Data items:
══════════

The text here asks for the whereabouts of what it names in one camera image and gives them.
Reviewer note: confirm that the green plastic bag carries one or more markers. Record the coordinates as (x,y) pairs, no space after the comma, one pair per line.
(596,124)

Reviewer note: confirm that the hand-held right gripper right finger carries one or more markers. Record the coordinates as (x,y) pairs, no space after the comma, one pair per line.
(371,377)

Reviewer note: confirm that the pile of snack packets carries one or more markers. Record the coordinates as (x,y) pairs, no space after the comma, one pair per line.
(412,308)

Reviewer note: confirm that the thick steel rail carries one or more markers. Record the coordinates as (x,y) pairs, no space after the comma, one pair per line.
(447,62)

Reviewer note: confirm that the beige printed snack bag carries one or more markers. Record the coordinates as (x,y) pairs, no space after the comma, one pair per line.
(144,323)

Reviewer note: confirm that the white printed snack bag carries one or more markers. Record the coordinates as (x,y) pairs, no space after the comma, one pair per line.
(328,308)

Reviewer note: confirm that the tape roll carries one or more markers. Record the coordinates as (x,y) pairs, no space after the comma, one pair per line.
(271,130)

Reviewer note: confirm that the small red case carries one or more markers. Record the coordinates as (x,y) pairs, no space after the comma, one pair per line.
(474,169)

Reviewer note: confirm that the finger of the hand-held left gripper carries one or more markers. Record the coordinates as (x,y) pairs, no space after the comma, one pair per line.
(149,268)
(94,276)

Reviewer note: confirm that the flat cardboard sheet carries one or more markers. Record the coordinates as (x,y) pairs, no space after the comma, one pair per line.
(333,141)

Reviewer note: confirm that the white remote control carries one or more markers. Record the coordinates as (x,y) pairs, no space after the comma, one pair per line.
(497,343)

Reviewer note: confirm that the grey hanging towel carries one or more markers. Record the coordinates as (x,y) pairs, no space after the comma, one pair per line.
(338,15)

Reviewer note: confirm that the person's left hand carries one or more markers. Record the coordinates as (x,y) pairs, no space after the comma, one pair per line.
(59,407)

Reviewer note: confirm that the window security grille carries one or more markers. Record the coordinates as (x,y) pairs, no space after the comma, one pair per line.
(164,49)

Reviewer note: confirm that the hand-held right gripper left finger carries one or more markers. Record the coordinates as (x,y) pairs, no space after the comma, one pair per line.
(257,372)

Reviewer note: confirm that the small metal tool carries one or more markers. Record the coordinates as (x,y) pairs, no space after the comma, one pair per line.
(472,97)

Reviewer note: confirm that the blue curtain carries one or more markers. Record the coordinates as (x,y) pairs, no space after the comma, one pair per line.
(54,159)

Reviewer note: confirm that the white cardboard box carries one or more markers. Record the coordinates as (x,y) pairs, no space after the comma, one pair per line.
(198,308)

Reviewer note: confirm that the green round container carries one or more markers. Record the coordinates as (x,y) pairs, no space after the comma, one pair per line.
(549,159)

══════════

All the lines above are to be copied exactly, with none left out.

→ **RESPONSE BOX**
The text here asks for the whereabouts of what it names in one camera image and gives them.
Reviewer note: confirm that the green plastic bag carries one or more markers. Record the coordinates as (x,y) pairs, no space after the comma, one pair per line.
(596,124)

Reviewer note: confirm that the hand-held right gripper right finger carries one or more markers. Record the coordinates as (x,y) pairs, no space after the comma, one pair per line.
(371,377)

Reviewer note: confirm that the pile of snack packets carries one or more markers. Record the coordinates as (x,y) pairs, no space after the comma, one pair per line.
(412,308)

Reviewer note: confirm that the thick steel rail carries one or more markers. Record the coordinates as (x,y) pairs, no space after the comma, one pair per line.
(447,62)

Reviewer note: confirm that the beige printed snack bag carries one or more markers. Record the coordinates as (x,y) pairs, no space after the comma, one pair per line.
(144,323)

Reviewer note: confirm that the white printed snack bag carries one or more markers. Record the coordinates as (x,y) pairs, no space after the comma, one pair per line.
(328,308)

Reviewer note: confirm that the tape roll carries one or more markers. Record the coordinates as (x,y) pairs, no space after the comma, one pair per line.
(271,130)

Reviewer note: confirm that the small red case carries one or more markers. Record the coordinates as (x,y) pairs, no space after the comma, one pair per line.
(474,169)

Reviewer note: confirm that the finger of the hand-held left gripper carries one or more markers. Record the coordinates as (x,y) pairs, no space after the comma, one pair per line.
(149,268)
(94,276)

Reviewer note: confirm that the flat cardboard sheet carries one or more markers. Record the coordinates as (x,y) pairs, no space after the comma, one pair per line.
(333,141)

Reviewer note: confirm that the white remote control carries one or more markers. Record the coordinates as (x,y) pairs, no space after the comma, one pair per line.
(497,343)

Reviewer note: confirm that the grey hanging towel carries one or more markers. Record the coordinates as (x,y) pairs, no space after the comma, one pair per line.
(338,15)

Reviewer note: confirm that the person's left hand carries one or more markers. Record the coordinates as (x,y) pairs, no space after the comma, one pair per line.
(59,407)

Reviewer note: confirm that the window security grille carries one or more markers. Record the coordinates as (x,y) pairs, no space after the comma, one pair per line.
(164,49)

Reviewer note: confirm that the hand-held right gripper left finger carries one or more markers. Record the coordinates as (x,y) pairs, no space after the comma, one pair per line.
(257,372)

Reviewer note: confirm that the small metal tool carries one or more markers. Record the coordinates as (x,y) pairs, no space after the comma, one pair per line.
(472,97)

Reviewer note: confirm that the blue curtain carries one or more markers. Record the coordinates as (x,y) pairs, no space after the comma, one pair per line.
(54,159)

Reviewer note: confirm that the white cardboard box carries one or more markers. Record the coordinates as (x,y) pairs, no space after the comma, one pair per line.
(198,308)

Reviewer note: confirm that the green round container carries one or more markers. Record the coordinates as (x,y) pairs, no space after the comma, one pair per line.
(549,159)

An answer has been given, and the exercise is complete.